Outland, published by Phaidon in 2001 was designed by Stuart Smith who I have spoken highly of before in my posts on the John Davies and Tony Ray Jones books published by Chris Boot. Here Smith is most playful with the cover design and use of typography. Minimalist in approach, he leaves the stark white cover almost bare but for the title and author names in extra small type. Just too small to read comfortably it has the same effect of trying to look at something too far away. Outland is far away from both our modern world and our modern society.

The book opens with a section of 16 photos positioned one to a page with large one inch borders all around (the first image is of a door). These are followed by a one page essay by Peter Weiemair called Portraits as Sill Lifes and then the images get pushed up in size to almost filling each page. The beginning section is, considering Ballen, rather straight forward portraits without much perceived direction or construction. After the essay, Ballen holds reality hostage and unleashes his cast of characters to do as they feel. It is within this second section that presents most of what we have come to recognize from Ballen; a mix of disturbed games and surreal juxtapositions. Illustrated with 61 photos the book is well printed and handles Ballen’s often chalky grays well.


The Photo Poche Societe series by Nathan published "Cette Afrique La” in 1997. This title is worth searching out even though these books are really, in my opinion, only good for reference. Even though I like the Photo Poche series in general, I find them too small and sometimes filled with sketchy reproductions. This one happens to be very nicely done with clear and open reproductions.

It reproduces several of Ballen’s known images but also has a variation of images that appeared in Ballen’s earliest books Boyhood, Dorps and Platteland; all of which are well out of print and very costly when found. The early portraits have a kinship to another photographer working in South Africa, David Goldblatt. This also includes many of his architectural photos, most of which concentrate their attention to doors and entranceways of buildings.
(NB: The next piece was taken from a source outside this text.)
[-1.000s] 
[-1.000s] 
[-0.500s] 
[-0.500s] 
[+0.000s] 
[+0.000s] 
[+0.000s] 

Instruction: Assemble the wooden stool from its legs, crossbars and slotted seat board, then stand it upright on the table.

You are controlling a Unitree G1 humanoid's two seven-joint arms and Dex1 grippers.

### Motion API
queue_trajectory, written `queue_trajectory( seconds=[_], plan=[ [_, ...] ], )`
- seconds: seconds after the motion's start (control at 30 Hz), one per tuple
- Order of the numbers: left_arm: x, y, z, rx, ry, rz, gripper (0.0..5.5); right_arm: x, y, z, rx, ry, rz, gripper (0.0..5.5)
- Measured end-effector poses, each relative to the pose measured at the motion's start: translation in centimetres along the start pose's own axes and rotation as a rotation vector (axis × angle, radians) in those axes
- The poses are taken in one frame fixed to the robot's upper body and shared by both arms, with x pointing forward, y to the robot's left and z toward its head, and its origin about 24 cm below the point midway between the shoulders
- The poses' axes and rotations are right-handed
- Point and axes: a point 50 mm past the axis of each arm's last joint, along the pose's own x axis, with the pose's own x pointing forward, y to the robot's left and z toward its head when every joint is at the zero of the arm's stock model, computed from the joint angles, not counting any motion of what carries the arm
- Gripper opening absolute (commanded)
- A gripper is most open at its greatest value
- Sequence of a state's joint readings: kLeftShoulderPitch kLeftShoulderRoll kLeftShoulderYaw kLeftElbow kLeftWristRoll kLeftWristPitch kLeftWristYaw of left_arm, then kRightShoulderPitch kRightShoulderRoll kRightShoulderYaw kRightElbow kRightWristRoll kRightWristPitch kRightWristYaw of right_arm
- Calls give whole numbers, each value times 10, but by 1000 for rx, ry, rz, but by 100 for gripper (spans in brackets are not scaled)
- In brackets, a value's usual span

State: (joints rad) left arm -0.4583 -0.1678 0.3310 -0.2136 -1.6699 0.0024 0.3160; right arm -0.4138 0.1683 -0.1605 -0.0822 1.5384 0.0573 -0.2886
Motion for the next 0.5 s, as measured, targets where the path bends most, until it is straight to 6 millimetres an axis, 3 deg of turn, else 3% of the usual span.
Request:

Fact or Fiction: Roger Ballen is a decent sized hardcover catalog from Edition Kamel Mennour and contains 38 images. The show was in March 2003 at the Gallerie Mennour in Paris and exhibited a range of work dating from 1983 through 2002. Although this is a nice, well printed book, all of the images appear in Shadow Chamber and Outland.


Shadow Chamber is the latest book, just released in softcover by Phaidon. Shadow Chamber is the wildest of his books as it includes most of his recent work that is descending deeper into surreal territory. Instead of the surroundings being identifiable rooms, he seems to be constructing his visions in a cement box.

As Robert Sobieszek writes in his introduction, “The world has been reduced to a closed series of hermetic cells in some global psychiatric facility without wardens or caretakers.”

The book is again well designed, this time by Lucy Newall and it keeps to a minimalist feel. The page material has a nice feel as the paper stock isn’t as coated as it was with Outland thus giving it a more matte feel. The reproductions are well done and the trim size of 11x12 inches gives the photos a lot of room to spread out on the page.

I think these are very skillfully made photographs of worlds that I hope to never fall into. These are worlds where sanity is held at bay and complete unpredictability reigns. If these speak to me beyond their artistic forms it is to the fragile hold that I have over my mind. Several of these images seem bent on wrestling that away from me.

I despair in both needing to see, and not wanting to see, what Ballen comes up with next.